▶ [WORK REQUEST]: Return each line of the listing exactly, though without its images.
^^^^^^^^
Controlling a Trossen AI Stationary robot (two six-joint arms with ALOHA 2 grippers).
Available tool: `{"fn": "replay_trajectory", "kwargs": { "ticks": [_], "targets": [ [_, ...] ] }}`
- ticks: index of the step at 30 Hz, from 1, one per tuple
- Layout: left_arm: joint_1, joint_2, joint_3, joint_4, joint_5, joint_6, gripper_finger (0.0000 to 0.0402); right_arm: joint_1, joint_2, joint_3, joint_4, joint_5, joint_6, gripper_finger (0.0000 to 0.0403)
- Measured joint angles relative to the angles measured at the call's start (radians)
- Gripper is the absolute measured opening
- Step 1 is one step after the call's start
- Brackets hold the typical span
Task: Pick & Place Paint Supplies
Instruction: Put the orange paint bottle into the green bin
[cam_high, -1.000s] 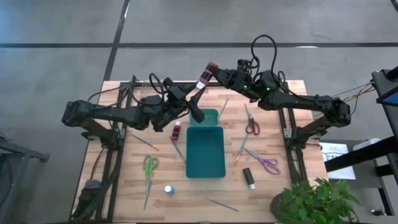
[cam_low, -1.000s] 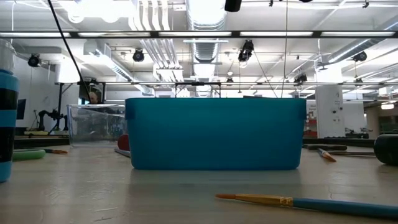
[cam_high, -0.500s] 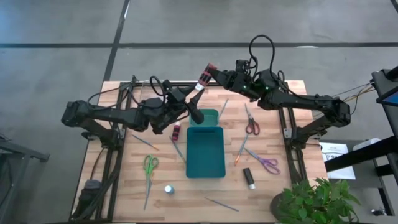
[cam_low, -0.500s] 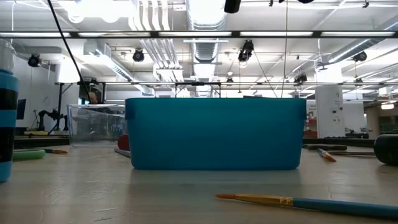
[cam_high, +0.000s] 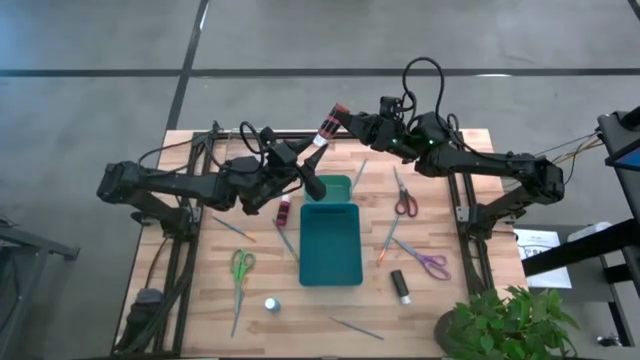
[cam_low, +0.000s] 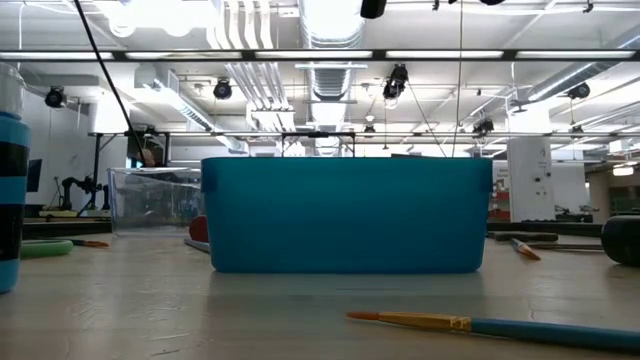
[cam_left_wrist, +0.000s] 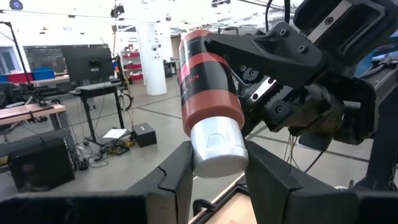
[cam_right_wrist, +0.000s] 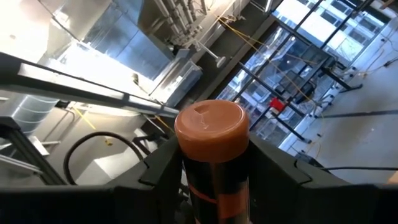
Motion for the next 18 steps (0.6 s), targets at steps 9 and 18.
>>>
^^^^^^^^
▶ [RESULT OF THIS EXERCISE]:
Controlling a Trossen AI Stationary robot (two six-joint arms with ALOHA 2 grippers).
Available tool: `{"fn": "replay_trajectory", "kwargs": { "ticks": [_], "targets": [ [_, ...] ] }}`
- ticks: index of the step at 30 Hz, from 1, one per tuple
- Layout: left_arm: joint_1, joint_2, joint_3, joint_4, joint_5, joint_6, gripper_finger (0.0000 to 0.0402); right_arm: joint_1, joint_2, joint_3, joint_4, joint_5, joint_6, gripper_finger (0.0000 to 0.0403)
- Measured joint angles relative to the angles measured at the call's start (radians)
- Gripper is the absolute measured opening
- Step 1 is one step after the call's start
- Brackets hold the typical span
Task: Pick & Place Paint Supplies
Instruction: Put the orange paint bottle into the green bin
[cam_high, -1.000s] 
[cam_low, -1.000s] 
[cam_high, -0.500s] 
[cam_low, -0.500s] 
[cam_high, +0.000s] 
[cam_low, +0.000s] 
[cam_left_wrist, +0.000s] 
[cam_right_wrist, +0.000s] 
Motion for the next 18 steps (0.6 s), targets at steps 9 and 18.
>>>

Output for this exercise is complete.